Borges, who died in 1986, is considered one of the greatest ever writers in Spanish. Gene Bell-Villada, professor of romance languages at Williams College, Massachusetts, said that of all Borges’ short stories, it is The Library of Babel that “most sums up his view of the world”.

The author believed the universe was too big for any one person to understand, “and any attempt to fathom the world will lead to disappointment, disillusionment and even madness”.

Borges’ library influenced authors including Umberto Eco, who has a labyrinthine library in The Name of the Rose and Terry Pratchett, whose Discworld novels have an infinite library.

Visually, Mr Basile’s website recreates the hexagonal galleries as described in the story with 20 bookshelves, five to each side. Users can click on the shelves, the rows and the volumes at random to explore them.

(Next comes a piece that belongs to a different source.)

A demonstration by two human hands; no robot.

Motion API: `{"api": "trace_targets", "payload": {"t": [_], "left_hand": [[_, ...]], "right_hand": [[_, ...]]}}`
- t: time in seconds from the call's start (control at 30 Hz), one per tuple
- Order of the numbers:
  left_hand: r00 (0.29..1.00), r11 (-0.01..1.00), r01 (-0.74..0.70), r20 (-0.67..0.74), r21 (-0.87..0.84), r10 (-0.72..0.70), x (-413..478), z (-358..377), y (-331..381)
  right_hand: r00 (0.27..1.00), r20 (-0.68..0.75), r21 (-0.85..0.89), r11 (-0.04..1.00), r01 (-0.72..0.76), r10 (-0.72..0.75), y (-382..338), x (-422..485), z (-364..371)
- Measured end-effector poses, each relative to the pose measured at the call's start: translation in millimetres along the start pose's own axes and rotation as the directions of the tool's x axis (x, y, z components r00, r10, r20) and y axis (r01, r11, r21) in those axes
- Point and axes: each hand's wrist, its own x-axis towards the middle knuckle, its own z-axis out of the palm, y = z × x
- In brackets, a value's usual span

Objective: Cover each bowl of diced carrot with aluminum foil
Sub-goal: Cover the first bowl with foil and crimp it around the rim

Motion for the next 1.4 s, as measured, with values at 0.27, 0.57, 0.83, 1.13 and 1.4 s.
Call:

One Harvard assistant professor called the project “confounding and moving” while Michael Whitmore, director of the Folger Shakespeare Library in Washington, described it as “completely brilliant”.

In the story, the people are looking for two books in particular: the one about themselves and the book that explains everything. “The chance of finding those books is close to zero,” Professor Bell-Villada said. “That’s why people go crazy looking for them.”